それを受けて、館長が「レールガン、北北西に向けて全弾発射!」ってマイクに向かって叫んだ。
そしたら、シリウスから沢山突き出ている砲塔から、音もなくシュパー、シュパーって感じでミサイルが次々に上空に向かって発射されていった。

レールガンの原理は俺にはよくわからないけど、とにかく火力は必要ないみたいで、強力な電磁波かなんかで砲弾を猛烈に加速させて打ち出してるらしい。
とにかく音が静かで、逆にそれがすごく不気味。

館長の話だと、レールガンから発射されたのは1500発のミサイル。
マッハ12で敵の軍事施設にほぼ全弾着弾して、一瞬で敵基地の基幹機能は壊滅するだろうということだった。

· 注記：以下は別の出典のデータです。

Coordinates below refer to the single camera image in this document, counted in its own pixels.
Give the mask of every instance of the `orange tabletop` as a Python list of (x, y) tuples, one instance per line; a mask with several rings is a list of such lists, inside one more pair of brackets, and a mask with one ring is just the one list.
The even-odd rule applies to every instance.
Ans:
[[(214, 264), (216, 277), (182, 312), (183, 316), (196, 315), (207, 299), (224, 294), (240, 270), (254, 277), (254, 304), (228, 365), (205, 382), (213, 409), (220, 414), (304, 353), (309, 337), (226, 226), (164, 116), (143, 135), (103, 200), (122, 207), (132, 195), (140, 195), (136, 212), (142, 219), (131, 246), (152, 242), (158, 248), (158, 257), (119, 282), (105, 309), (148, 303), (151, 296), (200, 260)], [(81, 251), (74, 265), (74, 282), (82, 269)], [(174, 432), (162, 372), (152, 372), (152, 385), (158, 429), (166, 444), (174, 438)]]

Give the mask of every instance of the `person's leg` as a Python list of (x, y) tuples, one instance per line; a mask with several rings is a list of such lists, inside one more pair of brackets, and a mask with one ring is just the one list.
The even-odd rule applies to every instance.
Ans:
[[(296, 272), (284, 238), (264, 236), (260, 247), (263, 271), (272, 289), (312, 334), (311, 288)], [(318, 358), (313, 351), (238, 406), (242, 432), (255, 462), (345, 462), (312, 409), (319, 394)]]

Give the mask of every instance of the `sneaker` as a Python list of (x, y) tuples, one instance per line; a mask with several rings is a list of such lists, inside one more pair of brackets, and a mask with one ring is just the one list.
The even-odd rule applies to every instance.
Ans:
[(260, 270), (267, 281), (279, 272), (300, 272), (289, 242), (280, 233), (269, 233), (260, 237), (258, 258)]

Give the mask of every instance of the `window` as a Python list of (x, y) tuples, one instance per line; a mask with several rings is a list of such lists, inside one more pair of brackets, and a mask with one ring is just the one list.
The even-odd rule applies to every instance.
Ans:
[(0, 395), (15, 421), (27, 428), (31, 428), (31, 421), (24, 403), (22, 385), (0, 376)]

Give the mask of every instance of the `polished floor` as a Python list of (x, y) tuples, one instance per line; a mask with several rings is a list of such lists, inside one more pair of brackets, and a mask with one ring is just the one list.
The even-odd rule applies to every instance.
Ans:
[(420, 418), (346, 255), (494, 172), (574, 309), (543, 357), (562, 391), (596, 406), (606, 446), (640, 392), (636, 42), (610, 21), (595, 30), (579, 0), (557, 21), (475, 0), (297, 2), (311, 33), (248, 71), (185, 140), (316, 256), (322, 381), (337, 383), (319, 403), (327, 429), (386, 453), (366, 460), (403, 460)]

一回でも殴られたらたら、1500発殴り返すってわけだ。
そんなやつとは誰も二度と喧嘩したくないよな。

もちろん報復があるかもしれないから気は抜けない。
大和駅と合体して巨大軍事施設となったシリウスは、北北東に進路を取って、約12時間かけて瀬谷の米軍通信施設へと移動した。
これは、市街地からシリウスを切り離すことで、市街地を敵の報復攻撃の対象から外す=市民の安全を確保するということもあったし、市街地を米軍座間キャンプ(陸軍)、米軍厚木基地(空軍)、米軍通信施設&シリウス(レールガン)の3つで取り囲むことで、堅牢な要塞都市とするという狙いもあった。

それから、市内のあちこちから発射された迎撃ミサイルだけど、あれは全部移動図書館のトラックからだった。
なんと移動図書館は、重さ2.3kgの超小型迎撃ミサイルを2基搭載しているんだそうだ。
38台が市内を常に巡回していて、いざ何か起これば、最大76基のミサイルを一斉に垂直に打ちだして、市民を守ることができるようになってるんだそうだ。
今回は、各移動図書館から1発づつ、それにシリウスからの3発の合計
41発を発射して、飛んで来たミサイル5基を迎撃したということみたいだ。

レールガンについては、相鉄線の地下トンネルとレールを使った、とんでもなく長いやつも開発済みだって話だった。(これは超軍事機密な)
それだと理論上マッハ27ぐらいまで加速させることができるので、もはや迎撃するという概念が存在しない次元らしい。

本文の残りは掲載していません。